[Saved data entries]
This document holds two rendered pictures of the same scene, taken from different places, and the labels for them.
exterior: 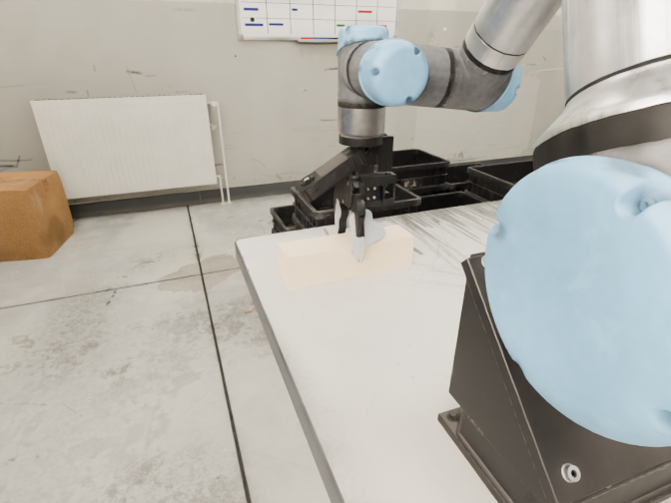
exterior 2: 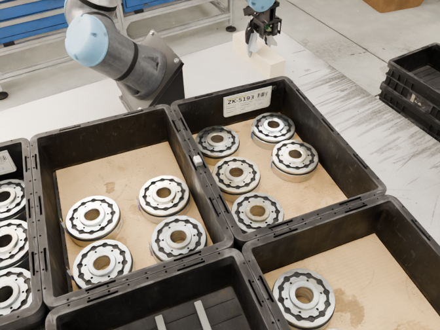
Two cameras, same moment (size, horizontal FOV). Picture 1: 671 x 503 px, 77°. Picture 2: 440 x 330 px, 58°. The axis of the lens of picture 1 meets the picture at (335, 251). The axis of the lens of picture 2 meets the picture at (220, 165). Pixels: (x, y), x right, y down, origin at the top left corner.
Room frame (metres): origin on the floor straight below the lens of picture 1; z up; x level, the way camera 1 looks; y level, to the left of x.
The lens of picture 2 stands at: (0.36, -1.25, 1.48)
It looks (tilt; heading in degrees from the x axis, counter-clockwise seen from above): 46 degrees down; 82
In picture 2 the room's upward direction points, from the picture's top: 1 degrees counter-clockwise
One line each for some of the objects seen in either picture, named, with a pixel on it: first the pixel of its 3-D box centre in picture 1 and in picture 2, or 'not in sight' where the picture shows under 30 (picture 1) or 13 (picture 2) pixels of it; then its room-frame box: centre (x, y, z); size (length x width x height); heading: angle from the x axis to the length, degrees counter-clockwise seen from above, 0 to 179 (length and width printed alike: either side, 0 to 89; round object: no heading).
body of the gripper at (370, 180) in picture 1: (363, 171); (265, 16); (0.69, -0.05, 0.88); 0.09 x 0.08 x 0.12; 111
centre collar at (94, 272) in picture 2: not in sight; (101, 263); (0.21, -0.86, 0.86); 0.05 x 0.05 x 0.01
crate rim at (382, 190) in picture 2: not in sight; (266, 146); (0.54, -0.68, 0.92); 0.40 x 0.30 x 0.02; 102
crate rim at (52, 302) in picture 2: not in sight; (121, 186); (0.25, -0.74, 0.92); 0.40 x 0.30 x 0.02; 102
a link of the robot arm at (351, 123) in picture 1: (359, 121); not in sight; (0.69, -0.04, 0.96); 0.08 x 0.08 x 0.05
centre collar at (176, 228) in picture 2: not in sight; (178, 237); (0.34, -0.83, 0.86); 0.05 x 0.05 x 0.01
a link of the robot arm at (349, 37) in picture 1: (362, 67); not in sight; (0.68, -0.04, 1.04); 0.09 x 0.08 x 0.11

EXERCISE BRIEF -
Leave out any pictures and return exactly the lines from the beginning of the data through the line with "crate rim at (382, 190)", inclusive.

YOUR SOLUTION -
This document holds two rendered pictures of the same scene, taken from different places, and the labels for them.
exterior: 
exterior 2: 
Two cameras, same moment (size, horizontal FOV). Picture 1: 671 x 503 px, 77°. Picture 2: 440 x 330 px, 58°. The axis of the lens of picture 1 meets the picture at (335, 251). The axis of the lens of picture 2 meets the picture at (220, 165). Pixels: (x, y), x right, y down, origin at the top left corner.
Room frame (metres): origin on the floor straight below the lens of picture 1; z up; x level, the way camera 1 looks; y level, to the left of x.
The lens of picture 2 stands at: (0.36, -1.25, 1.48)
It looks (tilt; heading in degrees from the x axis, counter-clockwise seen from above): 46 degrees down; 82
In picture 2 the room's upward direction points, from the picture's top: 1 degrees counter-clockwise
One line each for some of the objects seen in either picture, named, with a pixel on it: first the pixel of its 3-D box centre in picture 1 and in picture 2, or 'not in sight' where the picture shows under 30 (picture 1) or 13 (picture 2) pixels of it; then its room-frame box: centre (x, y, z); size (length x width x height); heading: angle from the x axis to the length, degrees counter-clockwise seen from above, 0 to 179 (length and width printed alike: either side, 0 to 89; round object: no heading).
body of the gripper at (370, 180) in picture 1: (363, 171); (265, 16); (0.69, -0.05, 0.88); 0.09 x 0.08 x 0.12; 111
centre collar at (94, 272) in picture 2: not in sight; (101, 263); (0.21, -0.86, 0.86); 0.05 x 0.05 x 0.01
crate rim at (382, 190) in picture 2: not in sight; (266, 146); (0.54, -0.68, 0.92); 0.40 x 0.30 x 0.02; 102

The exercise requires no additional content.